Ongoing maintenance: Data warehouses are not “set it and forget it” solutions. To ensure data integrity, businesses need to continuously maintain and update the system to accommodate new data sources, make adjustments as necessary, and troubleshoot any issues that arise.
Data warehouses are ideal for growing businesses that need full control over their data, have complex reporting needs, and are looking to scale, but how do you know if your eCommerce business is ready?
When Are You Ready For A Data Warehouse?
If your annual revenue exceeds £1 million: If your business is generating £1 million or more in revenue, the inefficiencies of using basic Shopify Analytics and third-party apps begin to outweigh the costs of implementing a data stack.

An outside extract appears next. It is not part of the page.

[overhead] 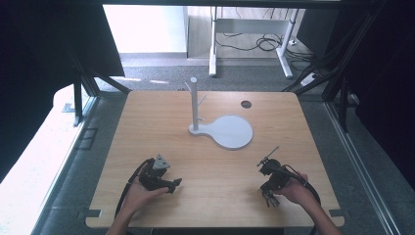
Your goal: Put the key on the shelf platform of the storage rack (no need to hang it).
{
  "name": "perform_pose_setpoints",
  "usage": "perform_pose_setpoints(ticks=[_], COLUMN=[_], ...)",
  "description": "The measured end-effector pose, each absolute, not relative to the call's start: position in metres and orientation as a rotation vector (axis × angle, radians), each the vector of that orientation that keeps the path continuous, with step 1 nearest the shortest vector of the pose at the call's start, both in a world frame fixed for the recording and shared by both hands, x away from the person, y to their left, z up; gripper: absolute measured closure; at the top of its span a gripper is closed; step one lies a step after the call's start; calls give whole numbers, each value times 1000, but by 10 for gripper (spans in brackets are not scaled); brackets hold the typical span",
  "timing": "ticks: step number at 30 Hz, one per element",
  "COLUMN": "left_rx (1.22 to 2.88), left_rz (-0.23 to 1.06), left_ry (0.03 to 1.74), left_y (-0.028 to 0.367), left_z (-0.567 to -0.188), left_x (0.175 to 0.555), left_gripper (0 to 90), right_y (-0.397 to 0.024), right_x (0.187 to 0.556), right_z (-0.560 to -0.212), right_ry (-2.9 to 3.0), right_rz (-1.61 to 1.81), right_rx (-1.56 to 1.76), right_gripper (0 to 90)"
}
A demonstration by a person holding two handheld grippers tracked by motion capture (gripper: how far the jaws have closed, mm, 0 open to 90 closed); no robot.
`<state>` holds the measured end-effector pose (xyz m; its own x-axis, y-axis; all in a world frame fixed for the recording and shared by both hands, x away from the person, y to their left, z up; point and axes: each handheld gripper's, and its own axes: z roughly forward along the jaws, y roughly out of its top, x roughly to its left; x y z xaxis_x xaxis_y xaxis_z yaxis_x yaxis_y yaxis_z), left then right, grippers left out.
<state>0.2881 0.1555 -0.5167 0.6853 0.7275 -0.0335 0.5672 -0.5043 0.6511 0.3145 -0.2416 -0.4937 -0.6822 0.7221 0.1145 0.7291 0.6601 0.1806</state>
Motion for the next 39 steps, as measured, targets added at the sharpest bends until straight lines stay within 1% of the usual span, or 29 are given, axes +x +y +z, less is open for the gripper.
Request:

Multiple Data Sources: When you are pulling data from various platforms (Shopify, Facebook Ads, Google Ads, Klaviyo, Zendesk, etc.) managing this information manually or with limited integrations becomes increasingly difficult and prone to error.
Complex Reporting Needs: As your business grows, you will need more sophisticated reports. Whether it is customer segmentation, lifetime value (LTV) calculations, churn prediction, or inventory forecasting, a data stack allows for more granular insights and custom reports that are not possible with Shopify Analytics.
Scalability: If you are preparing for rapid growth, you will need a solution that can scale with your business. A data stack offers a flexible, robust infrastructure for handling large volumes of data without hitting limitations.
Conclusion
While the initial cost of implementing a data stack may seem daunting, it is a long-term investment that provides better data control, efficiency, and scalability. For businesses generating significant revenue and dealing with multiple data sources, a data stack is not just a luxury, it is a necessity for future-proofing operations, improving decision-making, and maximising growth. If you are currently relying on Shopify Analytics and are starting to feel the limitations, it may be time to invest in a data stack that will save you money and time in the long run, while giving you a powerful platform for data-driven decision-making.